Non c'è stata la bellissima "Lu rusciu de lu mare", ma abbiamo avuto il piacere di ritrovare "T'amai". È un brano tra i meno conosciuti ma più emozionanti della tradizione salentina, uno di quelli dove si è avuta maggiormente la dialettica tra la durezza secca di Cinzia e quella barocca di Rachele.
Anche in questa occasione hanno voluto cantare "Moira", ma questa volta il brano non ha conservato la sua struttura di canto quasi gregoriano, arrivando ad avere un contatto profondo con le radici più ancestrali del canto funebre griko.

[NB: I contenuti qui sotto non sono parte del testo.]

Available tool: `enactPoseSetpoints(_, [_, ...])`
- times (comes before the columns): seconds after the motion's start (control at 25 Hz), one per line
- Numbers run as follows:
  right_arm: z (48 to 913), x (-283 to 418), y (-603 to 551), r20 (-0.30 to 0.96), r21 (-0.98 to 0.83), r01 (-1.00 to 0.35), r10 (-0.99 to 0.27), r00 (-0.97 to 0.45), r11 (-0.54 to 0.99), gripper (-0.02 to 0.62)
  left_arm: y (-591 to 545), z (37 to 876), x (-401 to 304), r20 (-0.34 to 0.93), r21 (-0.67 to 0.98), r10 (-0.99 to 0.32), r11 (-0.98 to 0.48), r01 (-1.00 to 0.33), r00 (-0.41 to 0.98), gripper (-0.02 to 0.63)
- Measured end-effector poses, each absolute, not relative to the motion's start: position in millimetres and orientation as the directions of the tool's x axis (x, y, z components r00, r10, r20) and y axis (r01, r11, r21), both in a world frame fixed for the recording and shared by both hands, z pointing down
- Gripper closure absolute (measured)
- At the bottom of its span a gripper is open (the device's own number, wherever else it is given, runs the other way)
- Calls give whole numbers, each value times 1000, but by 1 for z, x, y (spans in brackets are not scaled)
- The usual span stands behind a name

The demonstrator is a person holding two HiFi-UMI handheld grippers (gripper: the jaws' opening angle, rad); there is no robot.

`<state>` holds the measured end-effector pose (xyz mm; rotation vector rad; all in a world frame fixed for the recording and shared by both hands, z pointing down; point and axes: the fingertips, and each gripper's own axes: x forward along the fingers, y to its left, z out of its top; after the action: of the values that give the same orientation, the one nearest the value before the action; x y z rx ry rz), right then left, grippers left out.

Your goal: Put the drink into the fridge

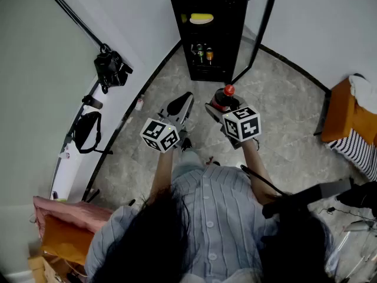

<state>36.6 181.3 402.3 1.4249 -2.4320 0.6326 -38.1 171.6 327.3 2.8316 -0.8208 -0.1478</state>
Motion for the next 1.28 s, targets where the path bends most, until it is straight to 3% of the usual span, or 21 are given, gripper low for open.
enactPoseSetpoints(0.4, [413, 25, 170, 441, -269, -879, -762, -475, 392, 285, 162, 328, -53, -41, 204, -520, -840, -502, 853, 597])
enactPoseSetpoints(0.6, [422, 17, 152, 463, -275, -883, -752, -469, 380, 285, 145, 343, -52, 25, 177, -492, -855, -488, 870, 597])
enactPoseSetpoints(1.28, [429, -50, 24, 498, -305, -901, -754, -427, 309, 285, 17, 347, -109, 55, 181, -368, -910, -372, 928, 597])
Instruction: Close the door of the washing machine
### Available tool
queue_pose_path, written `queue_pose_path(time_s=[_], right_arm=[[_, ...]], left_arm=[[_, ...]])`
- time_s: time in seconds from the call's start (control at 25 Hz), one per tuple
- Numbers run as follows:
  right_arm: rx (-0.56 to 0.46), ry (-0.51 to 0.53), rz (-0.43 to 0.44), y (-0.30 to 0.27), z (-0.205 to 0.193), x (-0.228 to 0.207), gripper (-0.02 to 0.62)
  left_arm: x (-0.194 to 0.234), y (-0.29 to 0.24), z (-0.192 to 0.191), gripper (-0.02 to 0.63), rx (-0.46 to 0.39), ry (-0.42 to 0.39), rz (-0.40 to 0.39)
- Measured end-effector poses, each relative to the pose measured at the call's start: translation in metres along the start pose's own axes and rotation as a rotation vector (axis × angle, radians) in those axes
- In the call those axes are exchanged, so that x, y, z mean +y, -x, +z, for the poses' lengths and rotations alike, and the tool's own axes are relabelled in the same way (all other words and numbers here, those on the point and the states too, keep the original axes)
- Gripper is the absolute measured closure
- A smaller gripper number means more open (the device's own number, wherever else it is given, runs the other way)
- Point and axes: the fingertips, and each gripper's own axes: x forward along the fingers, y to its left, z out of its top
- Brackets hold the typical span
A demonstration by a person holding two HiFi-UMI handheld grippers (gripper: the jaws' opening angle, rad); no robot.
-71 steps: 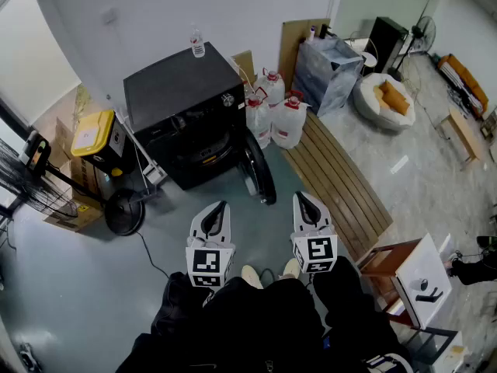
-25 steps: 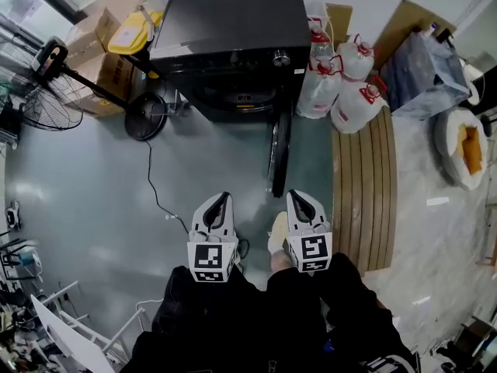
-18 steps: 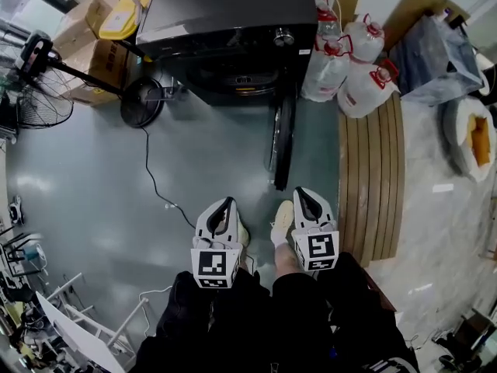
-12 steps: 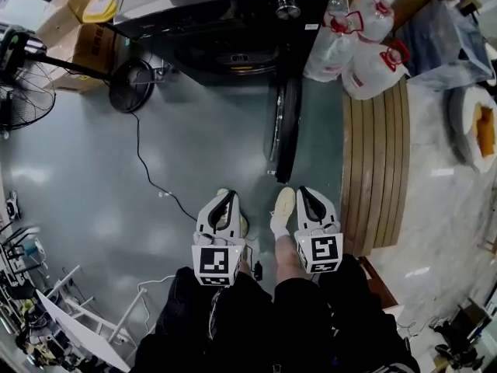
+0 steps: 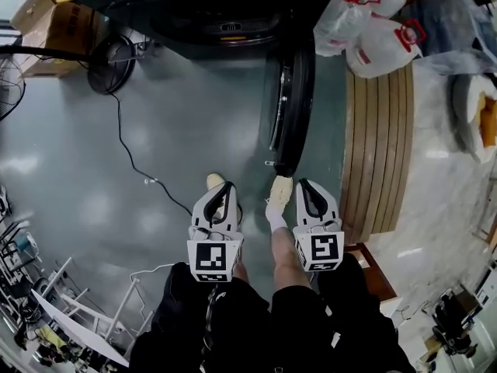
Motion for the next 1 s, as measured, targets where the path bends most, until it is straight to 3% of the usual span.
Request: queue_pose_path(time_s=[0.08, 0.36, 0.56, 0.68, 1.0], right_arm=[[0.013, -0.017, 0.012, -0.009, -0.007, 0.001, 0.452], [0.084, -0.038, 0.012, -0.037, -0.033, 0.004, 0.388], [0.124, -0.009, -0.034, -0.052, -0.043, 0.0, 0.402], [0.129, 0.002, -0.067, -0.055, -0.043, -0.003, 0.504], [0.132, -0.022, -0.068, -0.067, -0.04, 0.019, 0.503]], left_arm=[[0.003, -0.004, -0.006, 0.58, 0.006, 0.004, -0.006], [0.015, -0.01, -0.015, 0.58, 0.023, 0.006, -0.024], [0.021, -0.016, -0.02, 0.58, 0.034, 0.016, -0.037], [0.025, -0.017, -0.02, 0.58, 0.033, 0.026, -0.041], [0.045, -0.011, -0.029, 0.58, 0.027, 0.048, -0.028]])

Ci troviamo davanti un canto molto più barocco e gorgheggiato, niente impostazione e limpidezza, ma forse più vicino alla disperazione contadina.

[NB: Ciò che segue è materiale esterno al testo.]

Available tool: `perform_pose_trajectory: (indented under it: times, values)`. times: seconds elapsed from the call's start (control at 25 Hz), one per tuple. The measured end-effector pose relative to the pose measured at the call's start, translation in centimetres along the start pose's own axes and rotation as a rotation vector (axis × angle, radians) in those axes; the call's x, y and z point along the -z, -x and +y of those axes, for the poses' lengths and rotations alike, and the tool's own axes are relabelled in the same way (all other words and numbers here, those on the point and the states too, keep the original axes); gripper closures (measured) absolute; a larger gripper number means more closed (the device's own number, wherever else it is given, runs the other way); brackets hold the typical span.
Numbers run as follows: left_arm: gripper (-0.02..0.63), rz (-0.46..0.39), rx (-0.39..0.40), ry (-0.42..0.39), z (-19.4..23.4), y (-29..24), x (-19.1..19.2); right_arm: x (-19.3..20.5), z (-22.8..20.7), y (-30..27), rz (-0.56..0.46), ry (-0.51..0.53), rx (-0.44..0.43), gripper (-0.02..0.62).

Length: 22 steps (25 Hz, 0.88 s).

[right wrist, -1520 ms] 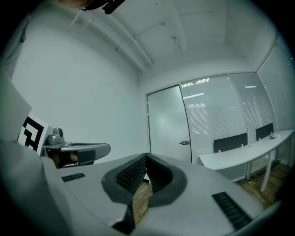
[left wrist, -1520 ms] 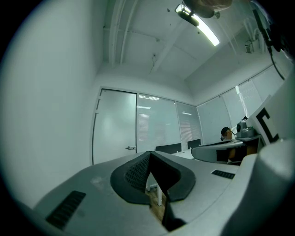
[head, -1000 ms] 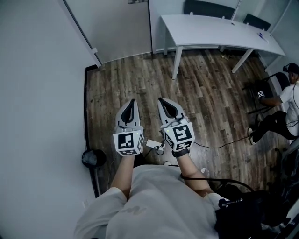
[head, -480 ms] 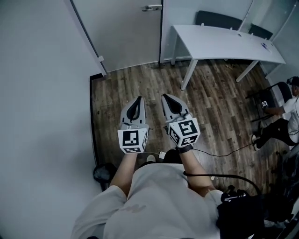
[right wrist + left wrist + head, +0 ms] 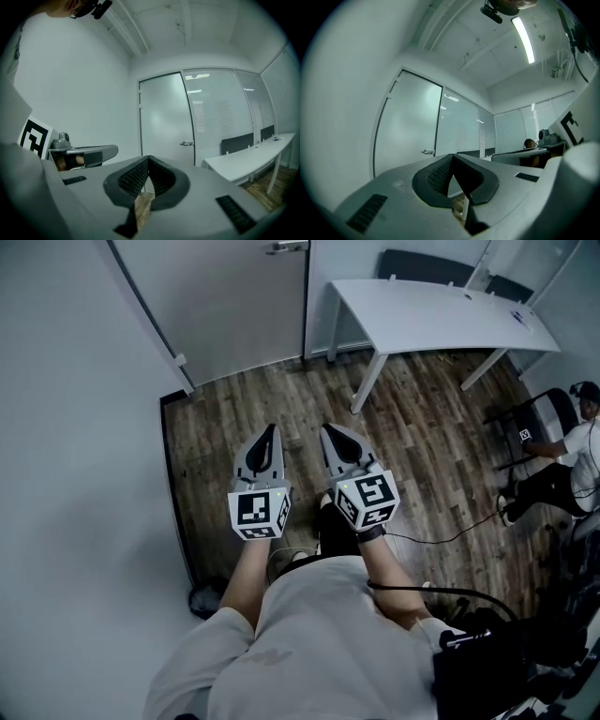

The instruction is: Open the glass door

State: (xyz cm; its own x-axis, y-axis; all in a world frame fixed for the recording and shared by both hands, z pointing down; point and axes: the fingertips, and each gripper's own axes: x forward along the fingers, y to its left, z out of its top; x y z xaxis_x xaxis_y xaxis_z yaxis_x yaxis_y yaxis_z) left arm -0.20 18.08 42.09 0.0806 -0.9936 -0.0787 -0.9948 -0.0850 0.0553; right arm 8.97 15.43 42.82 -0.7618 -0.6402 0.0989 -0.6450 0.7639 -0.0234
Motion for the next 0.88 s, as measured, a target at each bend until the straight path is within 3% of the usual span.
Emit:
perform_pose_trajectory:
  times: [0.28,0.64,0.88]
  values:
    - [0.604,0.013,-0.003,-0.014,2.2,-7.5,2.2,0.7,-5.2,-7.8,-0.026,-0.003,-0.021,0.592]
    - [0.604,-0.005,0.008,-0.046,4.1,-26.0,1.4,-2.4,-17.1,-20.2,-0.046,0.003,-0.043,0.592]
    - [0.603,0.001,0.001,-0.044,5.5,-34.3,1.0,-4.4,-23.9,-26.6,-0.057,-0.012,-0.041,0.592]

Il concerto si è chiuso con alcuni brani del repertorio d'autore dell'"Officina". Abbiamo potuto ascoltare "A mammata", pizzica cantata in italiano dedicata ai potenti. Sinceramente è un brano che non finirà mai di provocarmi sensazioni strane, miste di affetto, condivisione ma anche di discordanza con la fusione fra la pizzica e la nostra lingua. Bellissima la parte di chitarra acustica che accompagnava il finalino, perché la terzina si stemperava e veniva scoperta la radice binaria della pizzica.
Notevole, sempre fra quelle che il gruppo ha estratto da "Maledetti guai", è stata "Ciao rom", suonata di ispirazione balcanica interpretata con maestria da Donatello Pisanello all'organetto coadiuvato dai tamburellisti Lamberto Probo e Danilo Andrioli e dal violinista Giorgio Doveri. Per quanto riguarda la partecipazione del violino, ancora una volta devo dire che in quei fatidici trenta secondi dove il giro base si infrange su un sol minore prolungato seguito da un re minore, lo strumento non ha saputo esprimere quella magica tristezza che riesce a dare in disco.

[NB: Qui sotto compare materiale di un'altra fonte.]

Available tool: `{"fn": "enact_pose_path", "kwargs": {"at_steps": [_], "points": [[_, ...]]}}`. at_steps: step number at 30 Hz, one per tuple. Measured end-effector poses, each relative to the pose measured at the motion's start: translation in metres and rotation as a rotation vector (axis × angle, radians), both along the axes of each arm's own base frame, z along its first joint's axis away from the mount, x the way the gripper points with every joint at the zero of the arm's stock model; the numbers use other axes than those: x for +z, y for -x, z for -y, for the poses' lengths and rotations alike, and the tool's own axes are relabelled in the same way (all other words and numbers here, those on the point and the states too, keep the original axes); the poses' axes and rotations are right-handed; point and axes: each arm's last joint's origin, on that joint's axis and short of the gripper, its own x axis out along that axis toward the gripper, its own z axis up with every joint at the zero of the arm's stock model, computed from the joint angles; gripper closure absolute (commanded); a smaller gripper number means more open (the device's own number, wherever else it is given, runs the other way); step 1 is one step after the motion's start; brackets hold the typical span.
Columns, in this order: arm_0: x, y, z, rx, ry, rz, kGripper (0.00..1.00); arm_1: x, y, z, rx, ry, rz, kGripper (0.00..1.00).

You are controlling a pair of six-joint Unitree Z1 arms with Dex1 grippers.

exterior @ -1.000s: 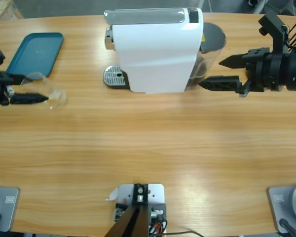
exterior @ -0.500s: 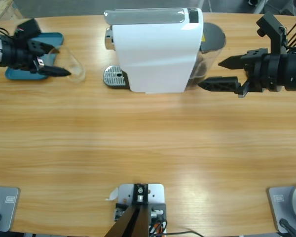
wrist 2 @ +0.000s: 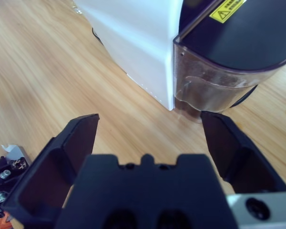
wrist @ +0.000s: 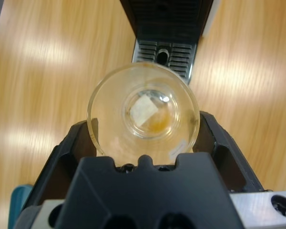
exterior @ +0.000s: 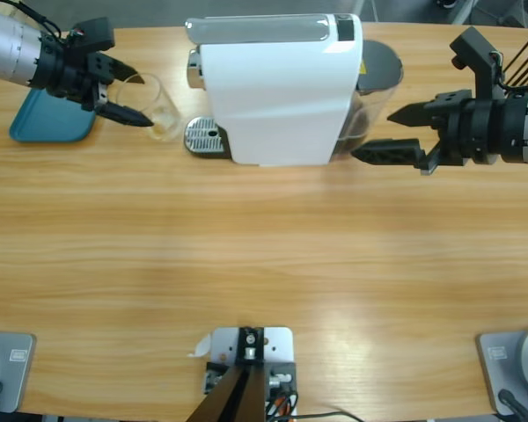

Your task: Pour coffee

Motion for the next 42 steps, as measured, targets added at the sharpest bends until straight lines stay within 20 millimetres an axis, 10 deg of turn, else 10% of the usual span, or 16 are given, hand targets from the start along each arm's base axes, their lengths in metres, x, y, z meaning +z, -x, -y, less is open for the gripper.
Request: {"fn": "enact_pose_path", "kwargs": {"at_steps": [42], "points": [[-0.018, -0.023, 0.041, -0.079, 0.008, -0.042, 0.805, -0.003, -0.003, 0.001, -0.004, 0.01, -0.005, 0.041]]}}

Sempre dall'ultimo cd dell'"Officina" si è avuta poi la bellissima "Cu li suspiri", con cui il gruppo ha chiuso la parte ufficiale del recital. È un brano dove Lamberto spesso si fa prendere la mano a livello di velocità di terzina, e purtroppo anche stavolta è stato così. Questo ovviamente ha comportato una cattiva gestione del canto da parte di Cinzia e Rachele, le quali ovviamente non potevano pensare ad abbellire i loro fraseggi vocali, in quanto impegnate a gestire bene il fiato. Ciò non toglie che questo sia un bel brano, anche se vi consiglio di ascoltare la versione da studio, quella presente nel cd "Maledetti guai" e nel loro myspace in versione accorciata.
I due bis, concessi dopo scalpitii generalizzati del centinaio di persone convenuto nel piazzale antistante la scuola Edmondo de Amicis di Porto Santo Stefano, sono stati una commovente "La lettera ca me desti" e "Santu Paulu II" (quella con voce solista affidata a Cinzia Marzo). Per quanto riguarda la prima si può dire che è stata molto più dura, anche se la durezza che ci abbiamo potuto notare era condita ed equilibrata da un notevole senso di dolcezza nascosta. Interessanti i finali acuti sul modello di Rosa Balistreri, eseguiti spesso e volentieri da Cinzia. In questa occasione il brano forse ha acquistato un'anima più vicina alla sua essenza, perdendo quella bellissima confidenzialità urbana che ce lo aveva fatto conoscere ed amare.
L'ultimo bis, siccome io non mi sono permessa di richiedere "Menevò", è stato un canonicissimo "Santu Paulu II", che io ho ballato da in piedi.
La pizzica era vorticosa, ci si era avvicinati moltissimo alla versione di terra, la festa era ormai incontenibile.
L'aver finalmente potuto vedere gli Zoè due volte in molto poco tempo, solo trentacinque giorni, mi ha permesso di confermare una mia personale ed assodata opinione sulla loro personalità. Avevo sempre pensato che loro fossero in grado di cambiare e di molto la loro gamma espressiva, ne ho avuto la assoluta certezza. Grandi!